→ **Task to carry out**
Retype only what runs from the first line of the listing to the line holding "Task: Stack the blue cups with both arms", both included. Do not retype the pictures.

→ **Supplied material**
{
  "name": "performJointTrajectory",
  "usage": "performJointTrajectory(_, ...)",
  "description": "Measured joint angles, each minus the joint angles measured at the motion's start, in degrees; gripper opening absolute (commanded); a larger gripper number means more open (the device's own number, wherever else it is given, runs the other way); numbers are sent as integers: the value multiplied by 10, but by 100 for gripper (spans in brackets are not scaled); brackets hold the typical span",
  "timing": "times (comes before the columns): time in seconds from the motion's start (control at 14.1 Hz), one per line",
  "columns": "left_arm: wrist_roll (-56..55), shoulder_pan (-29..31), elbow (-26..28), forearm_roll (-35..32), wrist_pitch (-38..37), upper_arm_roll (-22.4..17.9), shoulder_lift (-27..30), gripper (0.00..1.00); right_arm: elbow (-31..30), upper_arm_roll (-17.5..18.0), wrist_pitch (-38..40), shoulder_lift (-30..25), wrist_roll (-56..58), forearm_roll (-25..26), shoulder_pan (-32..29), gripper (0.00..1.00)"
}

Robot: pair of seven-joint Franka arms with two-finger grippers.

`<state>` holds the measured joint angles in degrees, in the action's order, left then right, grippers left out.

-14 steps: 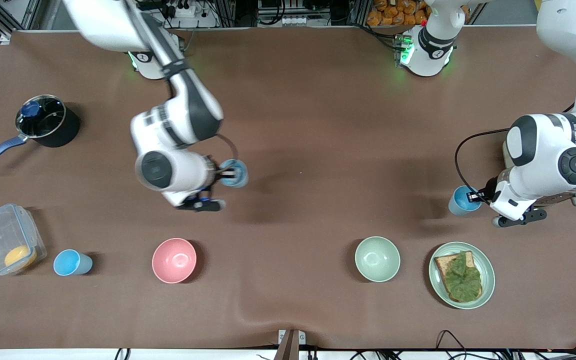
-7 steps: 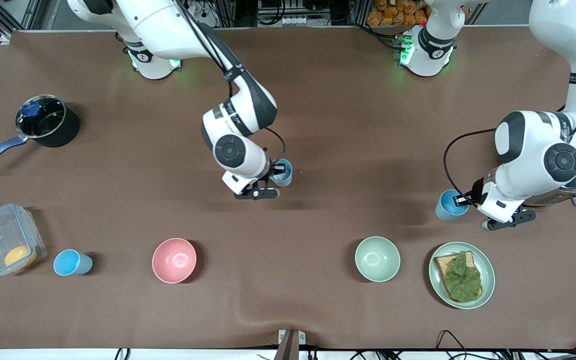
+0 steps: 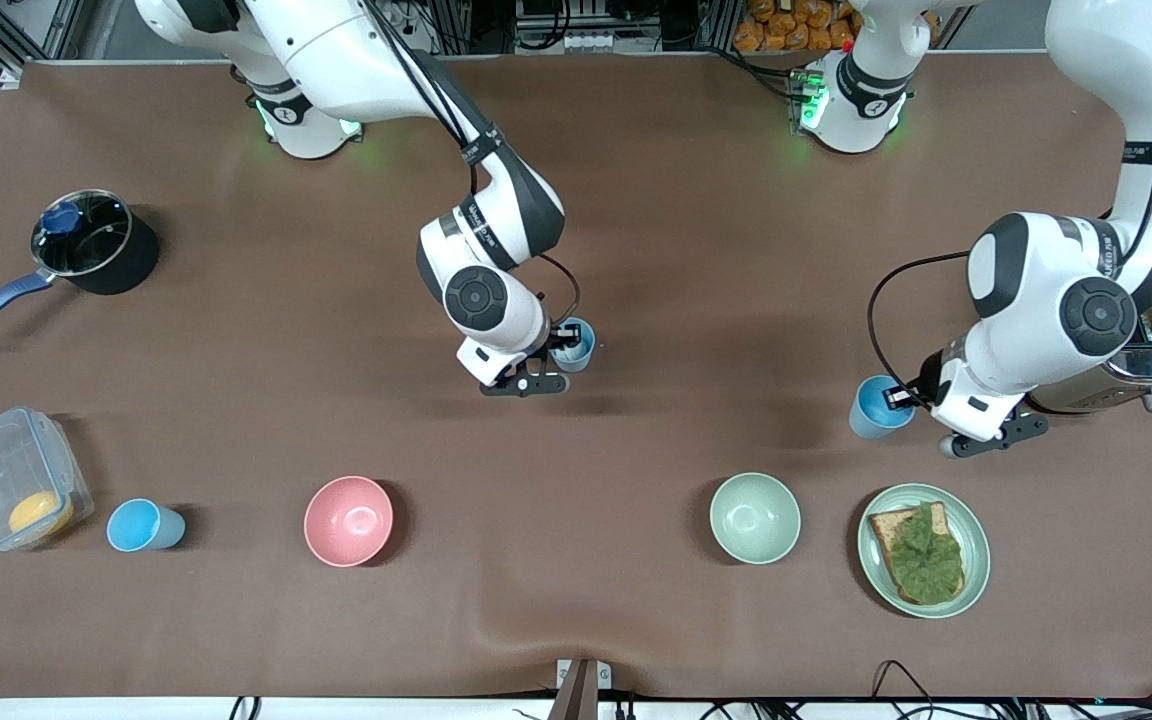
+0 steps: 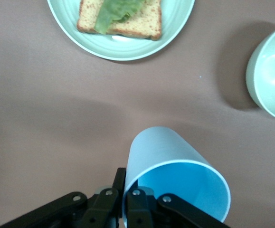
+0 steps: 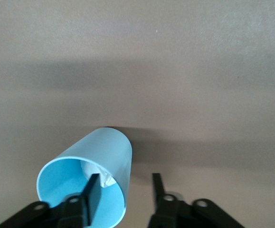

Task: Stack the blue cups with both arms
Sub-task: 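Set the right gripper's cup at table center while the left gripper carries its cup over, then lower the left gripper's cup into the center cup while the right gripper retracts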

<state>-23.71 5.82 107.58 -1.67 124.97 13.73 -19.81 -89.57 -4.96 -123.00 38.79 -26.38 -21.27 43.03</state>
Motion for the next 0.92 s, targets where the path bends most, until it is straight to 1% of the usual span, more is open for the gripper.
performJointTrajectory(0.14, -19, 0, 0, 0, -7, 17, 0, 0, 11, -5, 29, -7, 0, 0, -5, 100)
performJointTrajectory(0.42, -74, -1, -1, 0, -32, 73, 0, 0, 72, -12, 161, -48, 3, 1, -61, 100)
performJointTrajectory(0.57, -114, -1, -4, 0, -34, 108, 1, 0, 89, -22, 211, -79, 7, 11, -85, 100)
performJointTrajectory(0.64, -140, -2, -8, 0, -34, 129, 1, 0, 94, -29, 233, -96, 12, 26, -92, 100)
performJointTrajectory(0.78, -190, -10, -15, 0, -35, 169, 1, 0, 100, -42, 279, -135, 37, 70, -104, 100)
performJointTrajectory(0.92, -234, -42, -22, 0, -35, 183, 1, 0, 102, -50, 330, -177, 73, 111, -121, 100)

→ **Result of the exercise**
{
  "name": "performJointTrajectory",
  "usage": "performJointTrajectory(_, ...)",
  "description": "Measured joint angles, each minus the joint angles measured at the motion's start, in degrees; gripper opening absolute (commanded); a larger gripper number means more open (the device's own number, wherever else it is given, runs the other way); numbers are sent as integers: the value multiplied by 10, but by 100 for gripper (spans in brackets are not scaled); brackets hold the typical span",
  "timing": "times (comes before the columns): time in seconds from the motion's start (control at 14.1 Hz), one per line",
  "columns": "left_arm: wrist_roll (-56..55), shoulder_pan (-29..31), elbow (-26..28), forearm_roll (-35..32), wrist_pitch (-38..37), upper_arm_roll (-22.4..17.9), shoulder_lift (-27..30), gripper (0.00..1.00); right_arm: elbow (-31..30), upper_arm_roll (-17.5..18.0), wrist_pitch (-38..40), shoulder_lift (-30..25), wrist_roll (-56..58), forearm_roll (-25..26), shoulder_pan (-32..29), gripper (0.00..1.00)"
}

Robot: pair of seven-joint Franka arms with two-finger grippers.

`<state>` holds the measured joint angles in degrees, in the action's order, left then right, grippers left out.

-14 steps: 
-7 steps: 
+0 steps: 
+0 steps: 
+0 steps: 

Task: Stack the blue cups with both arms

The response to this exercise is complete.